# Task description
Give the data again exactly as written, without any of its pictures.

**** Record set

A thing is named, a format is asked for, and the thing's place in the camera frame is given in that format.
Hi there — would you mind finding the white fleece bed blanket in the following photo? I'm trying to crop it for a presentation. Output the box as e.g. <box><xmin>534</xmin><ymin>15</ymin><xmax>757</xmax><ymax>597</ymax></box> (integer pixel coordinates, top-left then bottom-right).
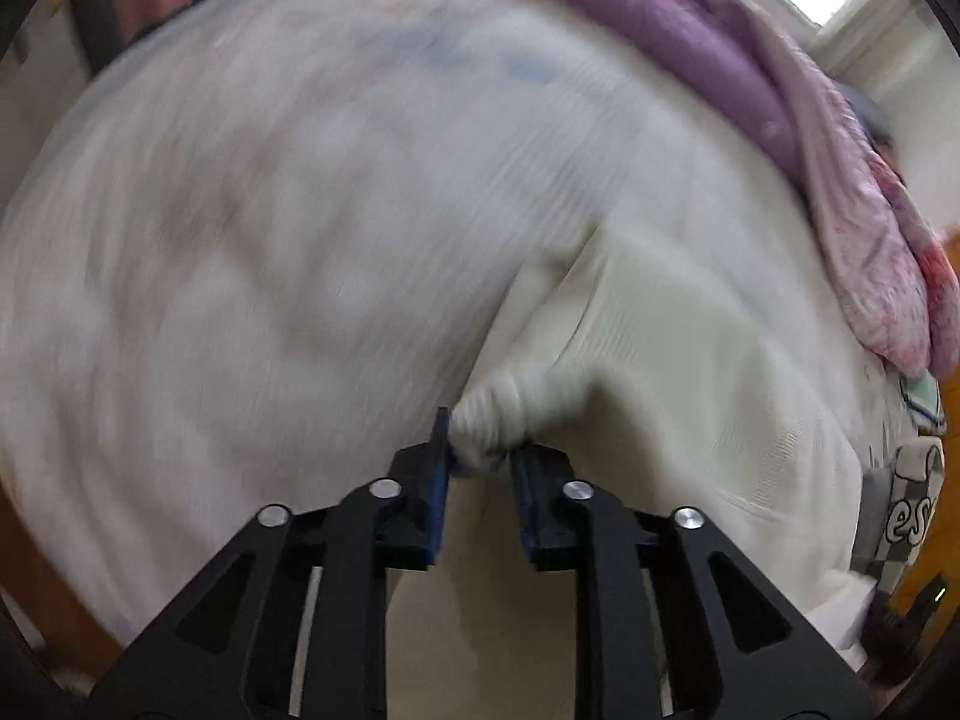
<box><xmin>0</xmin><ymin>0</ymin><xmax>932</xmax><ymax>653</ymax></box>

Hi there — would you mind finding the white waffle-knit sweater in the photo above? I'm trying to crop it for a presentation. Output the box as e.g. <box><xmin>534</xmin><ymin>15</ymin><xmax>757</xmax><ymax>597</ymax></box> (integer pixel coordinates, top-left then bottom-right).
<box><xmin>380</xmin><ymin>227</ymin><xmax>875</xmax><ymax>720</ymax></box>

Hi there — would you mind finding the pink purple floral quilt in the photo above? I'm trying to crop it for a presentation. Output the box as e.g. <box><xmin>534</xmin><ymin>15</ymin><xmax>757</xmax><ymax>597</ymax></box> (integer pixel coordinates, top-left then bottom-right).
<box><xmin>440</xmin><ymin>0</ymin><xmax>960</xmax><ymax>380</ymax></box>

********

# Expected output
A thing is named, a format is asked for, and the thing's place in the camera frame is given in that format.
Hi there — would you mind finding the white fleece bed blanket in the following photo? I'm trying to crop it for a presentation. Output the box as e.g. <box><xmin>534</xmin><ymin>15</ymin><xmax>757</xmax><ymax>597</ymax></box> (integer pixel coordinates, top-left then bottom-right).
<box><xmin>0</xmin><ymin>0</ymin><xmax>932</xmax><ymax>653</ymax></box>

Hi there — would you mind finding the white waffle-knit sweater in the photo above? I'm trying to crop it for a presentation. Output the box as e.g. <box><xmin>534</xmin><ymin>15</ymin><xmax>757</xmax><ymax>597</ymax></box> (integer pixel coordinates, top-left then bottom-right).
<box><xmin>380</xmin><ymin>227</ymin><xmax>875</xmax><ymax>720</ymax></box>

Hi there — would you mind finding the pink purple floral quilt in the photo above? I'm trying to crop it for a presentation. Output the box as e.g. <box><xmin>534</xmin><ymin>15</ymin><xmax>757</xmax><ymax>597</ymax></box> (integer pixel coordinates, top-left then bottom-right).
<box><xmin>440</xmin><ymin>0</ymin><xmax>960</xmax><ymax>380</ymax></box>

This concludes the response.